Performing t-Test Selection manually - r
I’m trying to write simulation code, that generates data and runs t-test selection (discarding those predictors whose t-test p-value exceeds 0.05, retaining the rest) on it. The simulation is largely an adaptation of Applied Econometrics with R by Kleiber and Zeileis (2008, pp. 183–189).
When running the code, it usually fails.

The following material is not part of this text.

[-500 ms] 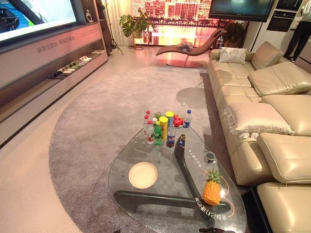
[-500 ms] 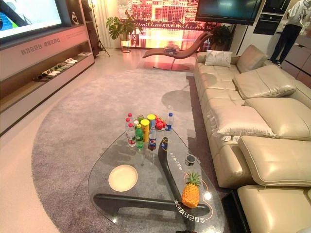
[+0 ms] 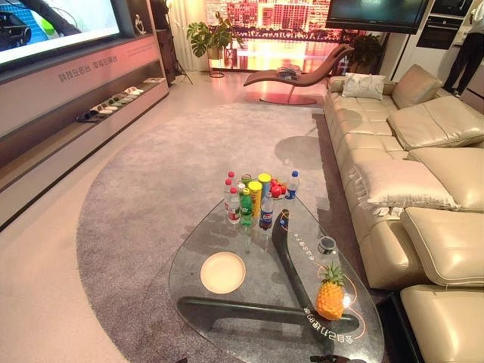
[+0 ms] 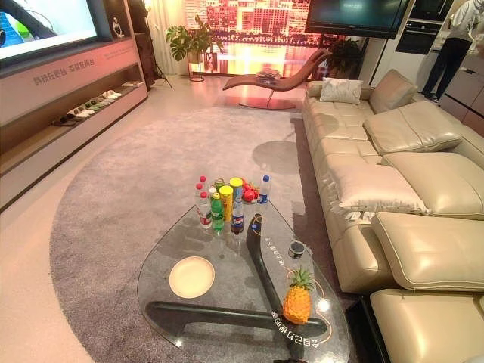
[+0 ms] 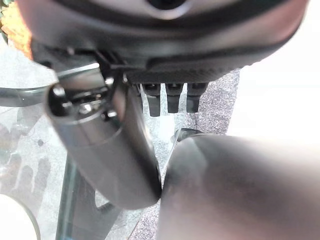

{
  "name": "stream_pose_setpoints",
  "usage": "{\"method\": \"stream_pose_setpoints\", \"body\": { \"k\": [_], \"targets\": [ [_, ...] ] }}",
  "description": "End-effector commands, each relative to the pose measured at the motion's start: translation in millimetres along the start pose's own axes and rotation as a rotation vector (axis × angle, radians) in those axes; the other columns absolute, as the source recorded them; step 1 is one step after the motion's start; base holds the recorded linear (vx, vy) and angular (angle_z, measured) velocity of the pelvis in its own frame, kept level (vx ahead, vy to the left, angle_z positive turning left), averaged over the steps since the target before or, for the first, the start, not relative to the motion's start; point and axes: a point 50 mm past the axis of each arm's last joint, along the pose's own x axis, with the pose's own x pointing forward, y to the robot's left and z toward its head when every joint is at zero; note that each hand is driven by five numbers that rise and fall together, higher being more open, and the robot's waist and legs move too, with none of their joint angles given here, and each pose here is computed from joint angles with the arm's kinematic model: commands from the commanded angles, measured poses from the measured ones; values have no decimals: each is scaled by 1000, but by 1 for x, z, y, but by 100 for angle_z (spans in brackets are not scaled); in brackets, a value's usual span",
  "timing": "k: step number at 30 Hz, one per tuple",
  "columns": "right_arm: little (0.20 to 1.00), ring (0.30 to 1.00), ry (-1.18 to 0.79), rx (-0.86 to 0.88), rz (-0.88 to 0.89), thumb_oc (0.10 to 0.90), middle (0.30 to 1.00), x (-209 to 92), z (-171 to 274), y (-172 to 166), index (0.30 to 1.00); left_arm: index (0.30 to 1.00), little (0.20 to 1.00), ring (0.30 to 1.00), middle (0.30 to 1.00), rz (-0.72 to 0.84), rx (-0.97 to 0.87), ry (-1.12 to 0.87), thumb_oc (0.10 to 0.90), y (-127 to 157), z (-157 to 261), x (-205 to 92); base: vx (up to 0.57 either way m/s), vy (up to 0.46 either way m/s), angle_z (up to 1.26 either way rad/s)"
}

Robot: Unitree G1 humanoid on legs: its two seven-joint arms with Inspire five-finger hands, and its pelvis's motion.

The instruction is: Pick up the fruit to the plate

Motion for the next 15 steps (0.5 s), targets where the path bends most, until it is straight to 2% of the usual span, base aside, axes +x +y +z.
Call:
{"method": "stream_pose_setpoints", "body": {
  "k": [1,9,15],
  "targets": [
    [900,900,113,-74,-27,800,900,1,-17,0,900,900,900,900,900,-36,13,-19,800,-18,16,3,0,0,0],
    [900,900,110,-131,-122,800,900,0,-15,-10,900,900,900,900,900,-1,25,-11,800,-15,15,3,0,0,0],
    [900,900,86,-109,-228,800,900,-2,-11,-18,900,900,900,900,900,118,1,-106,800,-5,28,2,-11,0,0]
  ]
}}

Yet with certain seeds (e.g. 1534) it produces plausible output. If it does not produce output (e.g. 1911), it fails due to: "Error in x[, ii] : subscript out of bounds", which traces back to na.omit.data.frame(). So, for some reason, the way I attempt to handle the NAs seems to fail, but I'm unable to figure out in how so.

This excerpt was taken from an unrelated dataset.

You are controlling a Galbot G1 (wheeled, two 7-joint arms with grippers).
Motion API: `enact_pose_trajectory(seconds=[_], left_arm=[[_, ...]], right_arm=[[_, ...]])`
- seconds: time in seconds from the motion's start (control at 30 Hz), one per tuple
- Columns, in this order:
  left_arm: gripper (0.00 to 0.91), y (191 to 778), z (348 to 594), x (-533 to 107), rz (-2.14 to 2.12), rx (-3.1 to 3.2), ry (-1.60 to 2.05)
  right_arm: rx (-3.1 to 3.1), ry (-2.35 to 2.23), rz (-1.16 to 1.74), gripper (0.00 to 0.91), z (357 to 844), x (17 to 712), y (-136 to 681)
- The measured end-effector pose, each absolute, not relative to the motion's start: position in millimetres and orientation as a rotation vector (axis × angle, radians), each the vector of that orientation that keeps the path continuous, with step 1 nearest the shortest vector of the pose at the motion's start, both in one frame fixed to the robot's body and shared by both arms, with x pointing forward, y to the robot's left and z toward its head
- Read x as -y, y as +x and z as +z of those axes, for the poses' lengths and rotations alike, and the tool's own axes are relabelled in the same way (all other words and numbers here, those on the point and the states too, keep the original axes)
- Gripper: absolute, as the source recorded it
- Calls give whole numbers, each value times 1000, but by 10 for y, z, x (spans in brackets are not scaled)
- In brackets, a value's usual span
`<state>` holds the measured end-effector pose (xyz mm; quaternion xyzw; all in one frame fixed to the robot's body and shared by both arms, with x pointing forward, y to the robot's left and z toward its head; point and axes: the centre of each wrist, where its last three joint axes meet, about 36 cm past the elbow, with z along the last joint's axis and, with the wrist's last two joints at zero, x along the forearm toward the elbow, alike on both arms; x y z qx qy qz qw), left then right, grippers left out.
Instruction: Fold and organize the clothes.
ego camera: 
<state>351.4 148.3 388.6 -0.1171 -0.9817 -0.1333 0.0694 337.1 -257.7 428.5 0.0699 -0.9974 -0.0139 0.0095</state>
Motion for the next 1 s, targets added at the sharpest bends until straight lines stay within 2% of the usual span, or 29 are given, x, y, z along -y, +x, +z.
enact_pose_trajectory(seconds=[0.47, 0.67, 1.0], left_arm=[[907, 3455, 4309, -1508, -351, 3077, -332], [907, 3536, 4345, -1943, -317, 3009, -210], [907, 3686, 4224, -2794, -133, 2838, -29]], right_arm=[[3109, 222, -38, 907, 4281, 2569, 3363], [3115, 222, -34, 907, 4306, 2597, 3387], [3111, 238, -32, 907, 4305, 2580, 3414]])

coef <- rep(coef[,3], length.out = pdim+1)
err <- as.vector(rnorm(nobs, sd = sd))
uX <- c(rep(1, times = nobs))
pX <- matrix(scale(rnorm(nobs)), byrow = TRUE, ncol = pdim, nrow = nobs)
X <- cbind(uX, pX)
y <- coef %*% t(X) + err
y <- matrix(y)
tTp <- (summary(lm(y ~ pX)))$coefficients[,4]
tTp <- tTp[2:length(tTp)]
TTT <- matrix(c(tTp, rep(.7, ncol(pX)-length(tTp))))

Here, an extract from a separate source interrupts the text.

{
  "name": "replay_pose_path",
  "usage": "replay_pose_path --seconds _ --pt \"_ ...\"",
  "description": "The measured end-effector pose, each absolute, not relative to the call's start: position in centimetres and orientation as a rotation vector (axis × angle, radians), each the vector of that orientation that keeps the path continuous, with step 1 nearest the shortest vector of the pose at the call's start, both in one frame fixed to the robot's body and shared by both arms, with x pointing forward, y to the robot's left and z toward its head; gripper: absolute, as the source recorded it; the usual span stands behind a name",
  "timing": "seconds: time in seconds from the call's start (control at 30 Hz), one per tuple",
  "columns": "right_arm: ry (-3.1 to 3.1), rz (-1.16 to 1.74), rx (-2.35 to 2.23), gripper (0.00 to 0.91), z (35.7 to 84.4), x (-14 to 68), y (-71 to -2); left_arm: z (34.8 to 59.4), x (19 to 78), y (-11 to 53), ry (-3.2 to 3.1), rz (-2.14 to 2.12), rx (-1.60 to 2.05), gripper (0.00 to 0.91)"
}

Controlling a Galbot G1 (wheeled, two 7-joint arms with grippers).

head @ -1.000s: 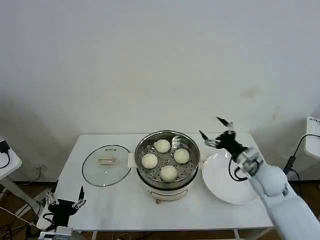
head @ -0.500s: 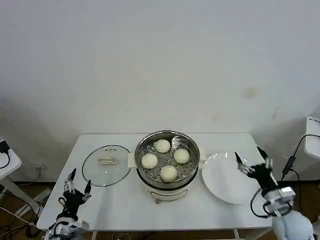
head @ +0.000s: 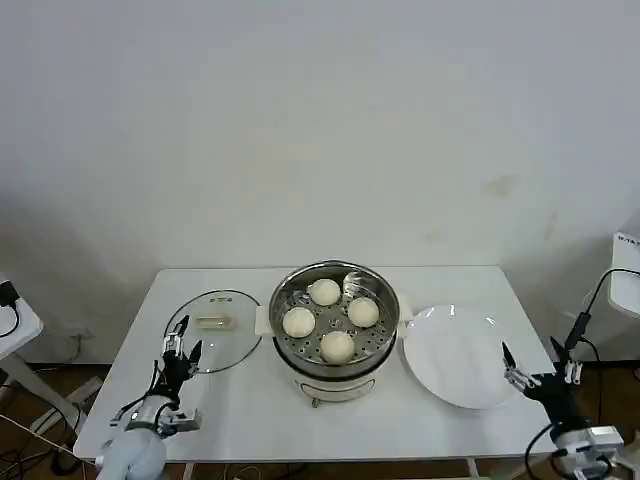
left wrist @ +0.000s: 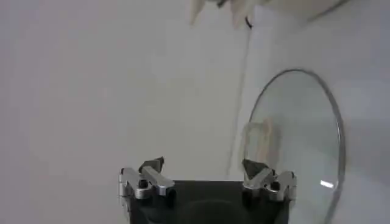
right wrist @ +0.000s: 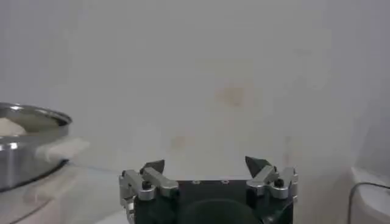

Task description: Take steamed baozi put them in steamer then cover it.

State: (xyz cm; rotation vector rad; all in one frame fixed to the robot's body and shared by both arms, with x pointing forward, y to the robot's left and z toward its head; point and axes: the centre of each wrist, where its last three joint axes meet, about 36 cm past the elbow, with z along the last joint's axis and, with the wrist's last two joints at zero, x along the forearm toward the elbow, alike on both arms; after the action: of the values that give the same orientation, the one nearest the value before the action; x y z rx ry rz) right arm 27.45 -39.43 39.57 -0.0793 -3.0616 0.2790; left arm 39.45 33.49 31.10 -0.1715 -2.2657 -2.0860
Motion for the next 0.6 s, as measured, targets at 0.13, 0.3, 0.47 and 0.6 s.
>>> replay_pose_path --seconds 0.13,0.3,0.47,0.6 --pt "-3.043 0.286 -0.117 0.907 39.8 26.5 -39.4 30.7 41.0 33.3 -2.237 -2.112 -0.195 0.907" --pt "-3.032 0.3 -0.133 0.907 40.2 25.6 -39.4 30.3 42.8 32.9 -2.212 -2.142 -0.211 0.907" --pt "-3.025 0.303 -0.144 0.907 40.5 25.0 -39.2 30.1 44.3 32.7 -2.193 -2.162 -0.218 0.907" --pt "-3.018 0.303 -0.147 0.907 40.5 24.6 -39.0 29.9 45.3 32.4 -2.184 -2.17 -0.223 0.907"
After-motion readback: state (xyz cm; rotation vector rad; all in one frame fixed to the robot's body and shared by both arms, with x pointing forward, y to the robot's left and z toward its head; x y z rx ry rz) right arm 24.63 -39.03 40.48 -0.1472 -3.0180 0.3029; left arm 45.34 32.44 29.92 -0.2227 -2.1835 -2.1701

tX <- matrix(NA, ncol = ncol(pX), nrow = nrow(pX))
for(i in 1:ncol(pX)) {ifelse(TTT[i,] < ALPHA, tX[,i] <- pX[,i], NA)}
tX <- matrix(Filter(function(x)!all(is.na(x)), tX), nrow = nobs)
TTR <- lm(y ~ tX)
The first block is unlikely to the cause of the error. It merely generates the data and works well on its own and with other methods, like PCA, as well. The second block pulls the p-values from the regression output; removes the p-value of the intercept (beta_0); and fills the vector with as many 7s as necessary to have the same length as the number of variables, to ensure the same dimension for matrix calculations. Seven is arbitrary and could be any number larger than 0.05 to not pass the test of the loop. This becomes – I believe – necessary, if R discards predictors due to multicollinearity.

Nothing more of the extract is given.